The first method is named rotate. It takes two arguments, source and dest. The source argument is the name of the log file about to be rotated (e.g. test.log), and the dest argument names the target of the rotation (e.g test.log.1). Under normal circumstances, the file named by dest should not exist, having been explicitly removed by the rollover logic. the default behaviour is what happens currently – a call to os.rename(source, dest).

Since we are potentially transforming log files, we might also want to change their extension, so that they are more usable with e.g. file system viewers like Nautilus or Windows Explorer. To facilitate this, a second method is provided, called filename. This takes a single argument – the filename of a destination file in a rotation (for example, test.log.1)  – and returns a modified version (for example, adding an extension – test.log.1.gz). The default behaviour is to return the name unchanged.

The definition of the new methods is as follows.

    def filename(self, name):

        """
        Modify the filename of a log file when rotating.

        This is provided so that a custom filename can be provided,
        say by adding an extension.

        The default implementation returns the name unchanged.

        :param name: The default name for the destination log file.
        """

    def rotate(self, source, dest):

        """
        When rotating, rotate the current log in the file named by
        source to the file named by dest.

        On entry, the file named by source should exist and the file
        named by dest should not exist.

        On exit, the file named by source should not exist and the

        file named by dest should exist.

        The default implementation simply renames source to dest.

        :param source: The source filename.

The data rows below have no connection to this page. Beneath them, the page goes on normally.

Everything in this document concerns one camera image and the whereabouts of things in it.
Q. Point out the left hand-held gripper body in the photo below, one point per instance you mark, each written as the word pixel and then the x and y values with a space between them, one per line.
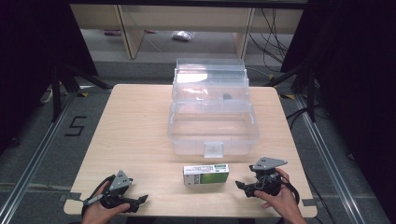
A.
pixel 119 181

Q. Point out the yellow tape piece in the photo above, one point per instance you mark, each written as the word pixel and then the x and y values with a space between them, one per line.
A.
pixel 288 96
pixel 82 94

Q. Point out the small dark object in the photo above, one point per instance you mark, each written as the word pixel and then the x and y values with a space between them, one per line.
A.
pixel 227 95

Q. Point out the white and green carton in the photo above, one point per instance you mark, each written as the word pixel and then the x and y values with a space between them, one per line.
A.
pixel 205 174

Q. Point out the person's left hand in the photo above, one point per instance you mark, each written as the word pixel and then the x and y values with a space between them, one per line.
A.
pixel 99 213

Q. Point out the metal floor rail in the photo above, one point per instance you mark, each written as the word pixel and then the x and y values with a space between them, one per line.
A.
pixel 34 155
pixel 330 155

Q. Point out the clear plastic bag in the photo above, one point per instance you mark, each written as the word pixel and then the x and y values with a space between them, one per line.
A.
pixel 183 35

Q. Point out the black metal stand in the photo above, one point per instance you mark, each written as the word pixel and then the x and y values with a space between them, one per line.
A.
pixel 56 93
pixel 310 93

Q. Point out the person's right hand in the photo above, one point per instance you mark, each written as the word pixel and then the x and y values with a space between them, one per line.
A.
pixel 280 202

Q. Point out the clear plastic storage box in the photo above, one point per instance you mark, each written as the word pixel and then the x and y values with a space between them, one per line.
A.
pixel 213 124

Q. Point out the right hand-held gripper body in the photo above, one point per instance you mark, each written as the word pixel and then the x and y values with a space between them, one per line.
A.
pixel 267 174

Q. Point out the grey tape strip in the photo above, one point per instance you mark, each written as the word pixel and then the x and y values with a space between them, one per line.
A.
pixel 71 196
pixel 308 202

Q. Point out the light wooden shelf unit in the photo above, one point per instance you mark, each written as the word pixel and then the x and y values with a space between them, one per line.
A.
pixel 186 18

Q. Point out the dark curtain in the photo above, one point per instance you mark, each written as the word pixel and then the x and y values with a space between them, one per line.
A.
pixel 358 77
pixel 28 62

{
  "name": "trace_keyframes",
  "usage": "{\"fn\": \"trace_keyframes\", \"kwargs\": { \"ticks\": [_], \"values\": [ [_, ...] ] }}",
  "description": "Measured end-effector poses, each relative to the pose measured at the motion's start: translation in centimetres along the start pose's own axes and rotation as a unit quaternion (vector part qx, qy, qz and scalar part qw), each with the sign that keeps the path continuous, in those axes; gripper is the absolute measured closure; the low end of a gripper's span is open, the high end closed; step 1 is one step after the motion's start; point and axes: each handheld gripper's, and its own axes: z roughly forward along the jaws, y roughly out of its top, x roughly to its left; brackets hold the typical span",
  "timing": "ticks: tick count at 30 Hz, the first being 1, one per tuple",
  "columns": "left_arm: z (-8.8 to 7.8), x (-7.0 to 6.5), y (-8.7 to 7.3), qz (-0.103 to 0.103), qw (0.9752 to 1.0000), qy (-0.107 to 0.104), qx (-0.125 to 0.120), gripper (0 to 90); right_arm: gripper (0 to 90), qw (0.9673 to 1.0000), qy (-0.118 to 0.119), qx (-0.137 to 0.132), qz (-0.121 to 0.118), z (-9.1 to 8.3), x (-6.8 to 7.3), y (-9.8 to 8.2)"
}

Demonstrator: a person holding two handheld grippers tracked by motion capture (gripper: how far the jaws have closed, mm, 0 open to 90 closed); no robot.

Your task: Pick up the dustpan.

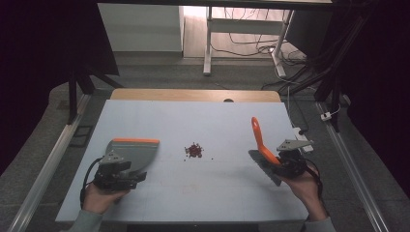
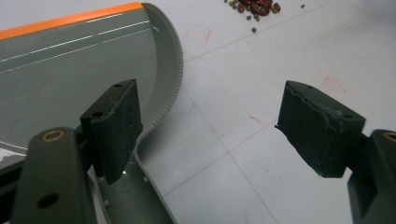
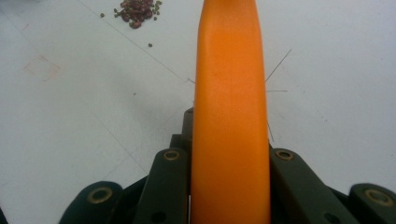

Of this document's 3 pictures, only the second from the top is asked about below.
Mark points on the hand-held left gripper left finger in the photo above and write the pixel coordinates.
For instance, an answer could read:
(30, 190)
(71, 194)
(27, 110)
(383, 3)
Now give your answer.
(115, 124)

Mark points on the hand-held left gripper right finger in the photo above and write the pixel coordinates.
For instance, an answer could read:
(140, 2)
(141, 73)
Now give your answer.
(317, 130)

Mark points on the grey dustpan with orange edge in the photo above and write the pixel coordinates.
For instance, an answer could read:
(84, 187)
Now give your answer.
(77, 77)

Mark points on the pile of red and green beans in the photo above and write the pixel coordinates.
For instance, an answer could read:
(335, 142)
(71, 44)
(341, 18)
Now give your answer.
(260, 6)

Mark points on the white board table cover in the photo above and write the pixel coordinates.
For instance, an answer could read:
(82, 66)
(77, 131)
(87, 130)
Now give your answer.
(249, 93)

This is normally the base
                       filename, e.g. 'test.log'
        :param dest:   The destination filename. This is normally
                       what the source is rotated to, e.g. 'test.log.1'.
        """

This will allow a custom rotation strategy to be implemented relatively easily: for example, if you want to gzip rotated log files, you can ensure that filename returns test.log.1.gz when passed test.log.1, and that rotate gzips test.log to test.log.1.gz.

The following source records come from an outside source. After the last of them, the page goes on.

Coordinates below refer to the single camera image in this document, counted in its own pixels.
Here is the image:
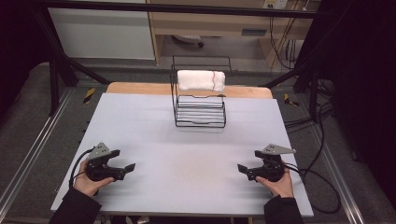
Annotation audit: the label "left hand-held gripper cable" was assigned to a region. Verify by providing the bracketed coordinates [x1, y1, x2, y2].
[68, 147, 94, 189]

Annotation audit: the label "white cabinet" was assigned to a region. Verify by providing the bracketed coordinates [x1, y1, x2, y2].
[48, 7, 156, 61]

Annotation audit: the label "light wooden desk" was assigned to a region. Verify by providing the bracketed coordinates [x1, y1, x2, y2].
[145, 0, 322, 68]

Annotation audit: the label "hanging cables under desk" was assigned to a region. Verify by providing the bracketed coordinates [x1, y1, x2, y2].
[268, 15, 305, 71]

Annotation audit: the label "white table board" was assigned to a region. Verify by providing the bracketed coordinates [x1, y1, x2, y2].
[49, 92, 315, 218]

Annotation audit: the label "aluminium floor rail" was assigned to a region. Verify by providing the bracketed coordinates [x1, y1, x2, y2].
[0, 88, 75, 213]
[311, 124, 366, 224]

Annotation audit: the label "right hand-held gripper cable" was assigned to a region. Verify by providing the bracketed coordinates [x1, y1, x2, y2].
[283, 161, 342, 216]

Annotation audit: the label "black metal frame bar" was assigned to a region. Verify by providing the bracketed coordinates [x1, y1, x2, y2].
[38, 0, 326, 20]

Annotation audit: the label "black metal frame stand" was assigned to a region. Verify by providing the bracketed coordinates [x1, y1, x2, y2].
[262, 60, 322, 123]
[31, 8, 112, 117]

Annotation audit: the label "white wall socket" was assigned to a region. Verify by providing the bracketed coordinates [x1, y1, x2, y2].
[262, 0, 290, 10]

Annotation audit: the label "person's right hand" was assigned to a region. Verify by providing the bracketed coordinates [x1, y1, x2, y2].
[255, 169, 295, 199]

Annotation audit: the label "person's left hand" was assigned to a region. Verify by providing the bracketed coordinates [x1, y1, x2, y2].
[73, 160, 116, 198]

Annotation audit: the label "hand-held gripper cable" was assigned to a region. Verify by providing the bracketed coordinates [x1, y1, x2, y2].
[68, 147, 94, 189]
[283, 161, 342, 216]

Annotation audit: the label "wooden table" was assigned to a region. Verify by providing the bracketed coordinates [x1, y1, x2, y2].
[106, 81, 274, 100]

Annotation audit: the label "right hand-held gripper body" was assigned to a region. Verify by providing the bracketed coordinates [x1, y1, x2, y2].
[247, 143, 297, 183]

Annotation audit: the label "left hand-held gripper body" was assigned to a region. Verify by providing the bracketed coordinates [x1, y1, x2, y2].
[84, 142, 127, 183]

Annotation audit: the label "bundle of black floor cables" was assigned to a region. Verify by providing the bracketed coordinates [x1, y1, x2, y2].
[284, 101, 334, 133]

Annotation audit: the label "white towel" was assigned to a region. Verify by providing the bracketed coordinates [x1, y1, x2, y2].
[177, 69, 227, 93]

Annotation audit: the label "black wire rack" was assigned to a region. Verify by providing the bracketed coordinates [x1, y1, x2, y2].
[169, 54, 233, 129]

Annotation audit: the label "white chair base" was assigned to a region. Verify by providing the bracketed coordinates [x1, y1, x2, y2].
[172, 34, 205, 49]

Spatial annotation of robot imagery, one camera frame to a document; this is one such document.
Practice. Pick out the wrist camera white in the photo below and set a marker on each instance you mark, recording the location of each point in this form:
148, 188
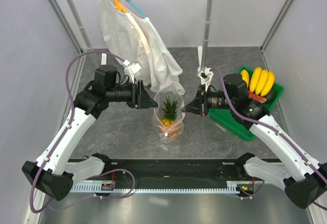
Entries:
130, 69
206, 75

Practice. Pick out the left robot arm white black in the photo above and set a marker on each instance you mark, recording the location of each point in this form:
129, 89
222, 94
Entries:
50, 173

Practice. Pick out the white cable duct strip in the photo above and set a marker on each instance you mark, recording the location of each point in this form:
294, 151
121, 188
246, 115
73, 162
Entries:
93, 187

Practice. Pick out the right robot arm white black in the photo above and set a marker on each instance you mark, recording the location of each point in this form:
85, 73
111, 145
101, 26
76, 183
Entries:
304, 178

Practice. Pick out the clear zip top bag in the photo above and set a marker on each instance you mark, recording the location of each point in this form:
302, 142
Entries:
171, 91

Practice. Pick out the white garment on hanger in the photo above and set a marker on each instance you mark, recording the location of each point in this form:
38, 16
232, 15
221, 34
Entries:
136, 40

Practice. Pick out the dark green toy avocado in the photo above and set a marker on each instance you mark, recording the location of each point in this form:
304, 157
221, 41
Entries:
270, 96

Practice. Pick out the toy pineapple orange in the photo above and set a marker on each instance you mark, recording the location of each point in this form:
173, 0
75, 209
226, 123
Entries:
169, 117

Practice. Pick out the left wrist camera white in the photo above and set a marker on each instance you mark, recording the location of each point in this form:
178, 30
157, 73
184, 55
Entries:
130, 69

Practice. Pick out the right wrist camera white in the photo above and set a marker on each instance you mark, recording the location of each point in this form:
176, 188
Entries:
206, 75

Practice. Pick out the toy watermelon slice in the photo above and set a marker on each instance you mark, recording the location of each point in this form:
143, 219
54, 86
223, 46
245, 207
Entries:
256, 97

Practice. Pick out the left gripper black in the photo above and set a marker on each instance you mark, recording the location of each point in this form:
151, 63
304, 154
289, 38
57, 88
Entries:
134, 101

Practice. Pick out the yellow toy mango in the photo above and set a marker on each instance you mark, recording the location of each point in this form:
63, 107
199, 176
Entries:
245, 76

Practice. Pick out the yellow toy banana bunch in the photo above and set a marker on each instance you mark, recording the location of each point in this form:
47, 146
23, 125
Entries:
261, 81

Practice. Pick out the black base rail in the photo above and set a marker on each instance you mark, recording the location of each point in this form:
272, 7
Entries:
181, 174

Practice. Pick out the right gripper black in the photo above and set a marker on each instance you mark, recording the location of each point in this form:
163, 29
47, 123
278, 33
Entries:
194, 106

The ActiveState example I cited earlier used the .zip format, but what if you want to use .gz, .bz2, .7z or some other compression algorithm? You would need to support all of them in a single handler, or write multiple handler classes for each format.

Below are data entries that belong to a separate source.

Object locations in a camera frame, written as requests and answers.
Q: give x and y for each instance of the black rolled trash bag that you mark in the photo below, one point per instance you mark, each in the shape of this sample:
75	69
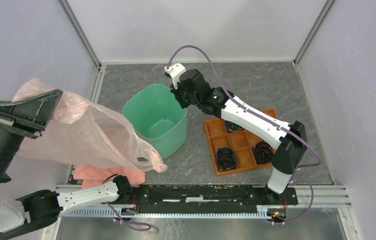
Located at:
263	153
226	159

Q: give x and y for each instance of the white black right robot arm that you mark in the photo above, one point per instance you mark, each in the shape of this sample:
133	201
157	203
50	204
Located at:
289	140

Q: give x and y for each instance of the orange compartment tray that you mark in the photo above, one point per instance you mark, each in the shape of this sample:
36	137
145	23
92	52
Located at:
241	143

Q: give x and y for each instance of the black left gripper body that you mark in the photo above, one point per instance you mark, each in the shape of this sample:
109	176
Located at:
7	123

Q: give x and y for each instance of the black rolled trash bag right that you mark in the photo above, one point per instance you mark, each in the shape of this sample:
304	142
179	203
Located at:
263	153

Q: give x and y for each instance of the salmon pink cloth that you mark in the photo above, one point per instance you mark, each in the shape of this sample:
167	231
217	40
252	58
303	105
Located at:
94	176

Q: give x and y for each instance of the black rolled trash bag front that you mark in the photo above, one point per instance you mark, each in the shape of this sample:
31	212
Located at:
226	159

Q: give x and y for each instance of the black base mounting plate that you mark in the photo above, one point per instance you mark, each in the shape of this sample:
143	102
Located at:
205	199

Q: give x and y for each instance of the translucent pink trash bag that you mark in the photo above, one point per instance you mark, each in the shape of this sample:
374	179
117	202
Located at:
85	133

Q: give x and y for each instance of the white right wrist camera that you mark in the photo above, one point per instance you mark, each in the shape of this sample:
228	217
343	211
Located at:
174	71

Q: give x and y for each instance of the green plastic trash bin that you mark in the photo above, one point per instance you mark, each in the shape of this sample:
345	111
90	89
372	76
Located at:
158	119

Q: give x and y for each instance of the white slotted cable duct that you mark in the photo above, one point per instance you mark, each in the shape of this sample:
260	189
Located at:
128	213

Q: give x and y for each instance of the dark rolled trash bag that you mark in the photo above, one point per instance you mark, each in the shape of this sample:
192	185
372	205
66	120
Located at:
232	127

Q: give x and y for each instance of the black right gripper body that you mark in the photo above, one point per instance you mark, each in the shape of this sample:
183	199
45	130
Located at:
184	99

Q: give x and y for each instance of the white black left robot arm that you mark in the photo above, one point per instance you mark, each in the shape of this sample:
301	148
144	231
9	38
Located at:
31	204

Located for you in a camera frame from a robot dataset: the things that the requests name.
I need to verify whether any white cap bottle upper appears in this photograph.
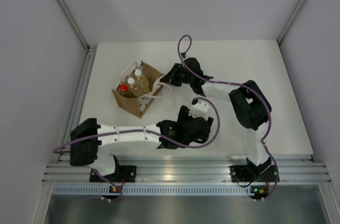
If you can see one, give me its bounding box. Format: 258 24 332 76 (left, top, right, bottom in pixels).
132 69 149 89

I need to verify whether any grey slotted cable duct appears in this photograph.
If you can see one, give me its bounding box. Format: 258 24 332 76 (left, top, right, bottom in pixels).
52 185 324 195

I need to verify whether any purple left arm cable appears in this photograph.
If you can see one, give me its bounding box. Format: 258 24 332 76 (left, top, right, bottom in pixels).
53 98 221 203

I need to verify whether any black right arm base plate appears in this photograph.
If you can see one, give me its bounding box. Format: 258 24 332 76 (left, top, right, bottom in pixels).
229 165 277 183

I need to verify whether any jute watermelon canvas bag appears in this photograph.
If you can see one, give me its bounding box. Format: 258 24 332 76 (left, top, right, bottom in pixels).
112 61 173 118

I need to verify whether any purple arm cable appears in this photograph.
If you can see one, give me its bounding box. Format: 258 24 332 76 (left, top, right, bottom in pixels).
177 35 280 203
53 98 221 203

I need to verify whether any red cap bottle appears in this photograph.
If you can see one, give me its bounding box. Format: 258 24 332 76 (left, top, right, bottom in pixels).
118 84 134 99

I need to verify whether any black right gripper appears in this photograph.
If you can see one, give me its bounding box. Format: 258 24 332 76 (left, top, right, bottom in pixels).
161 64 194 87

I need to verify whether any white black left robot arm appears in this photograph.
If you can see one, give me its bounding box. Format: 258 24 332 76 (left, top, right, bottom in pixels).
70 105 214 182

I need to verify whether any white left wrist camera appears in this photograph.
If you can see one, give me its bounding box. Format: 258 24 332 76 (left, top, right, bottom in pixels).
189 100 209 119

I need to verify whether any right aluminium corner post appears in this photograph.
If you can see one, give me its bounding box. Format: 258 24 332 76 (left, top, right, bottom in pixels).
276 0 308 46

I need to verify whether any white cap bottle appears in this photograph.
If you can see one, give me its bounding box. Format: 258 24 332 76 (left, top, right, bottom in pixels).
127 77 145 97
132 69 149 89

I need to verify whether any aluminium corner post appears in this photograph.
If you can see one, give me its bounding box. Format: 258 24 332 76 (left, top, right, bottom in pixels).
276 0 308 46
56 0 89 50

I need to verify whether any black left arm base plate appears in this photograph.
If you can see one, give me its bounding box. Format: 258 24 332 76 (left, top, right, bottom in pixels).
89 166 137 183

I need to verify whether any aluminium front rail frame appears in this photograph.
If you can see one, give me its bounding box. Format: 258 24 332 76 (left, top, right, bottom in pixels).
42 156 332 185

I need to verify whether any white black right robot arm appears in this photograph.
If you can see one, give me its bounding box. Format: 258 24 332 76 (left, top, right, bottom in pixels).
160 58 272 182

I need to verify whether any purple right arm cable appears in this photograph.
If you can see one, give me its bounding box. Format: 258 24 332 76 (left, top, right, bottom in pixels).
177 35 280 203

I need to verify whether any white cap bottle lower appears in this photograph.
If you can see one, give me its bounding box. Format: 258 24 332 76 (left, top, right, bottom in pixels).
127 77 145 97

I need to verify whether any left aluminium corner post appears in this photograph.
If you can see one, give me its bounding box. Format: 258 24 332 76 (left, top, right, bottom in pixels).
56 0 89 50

To avoid the need for users to subclass the rotating handlers, I further propose to allow configurability of the rotate and filename methods by providing two new handler attributes (both, by default, set to None in BaseRotatingHandler).

The first handler attribute is named rotator. You can set it to a callable that takes two arguments, source and dest. The meanings of these arguments are the same as for the rotate method. If a callable is provided in the rotator attribute, it is called by the rotate method to perform the rotation.

The second handler attribute is called namer. You can set this to a callable which takes a single argument – the filename of a destination file in a rotation (for example, test.log.1)  – and modifies it to, for example, add an extension. If a callable is set, then it is called by the filename method to return the new name.

An example of how you can define a namer and rotator is given in the following snippet, which shows zlib-based compression of the log file.

def namer(name):
    return name + ".gz"

def rotator(source, dest):
    with open(source, "rb") as sf:
        data = sf.read()
        compressed = zlib.compress(data, 9)
        with open(dest, "wb") as df:
            df.write(compressed)
    os.remove(source)

rh = logging.handlers.RotatingFileHandler(...)
rh.rotator = rotator
rh.namer = namer

I’m aware that these are not “true” .gz files, as they are bare compressed data, with no “container” such as you’d find in an actual gzip file. This snippet is just for illustration purposes.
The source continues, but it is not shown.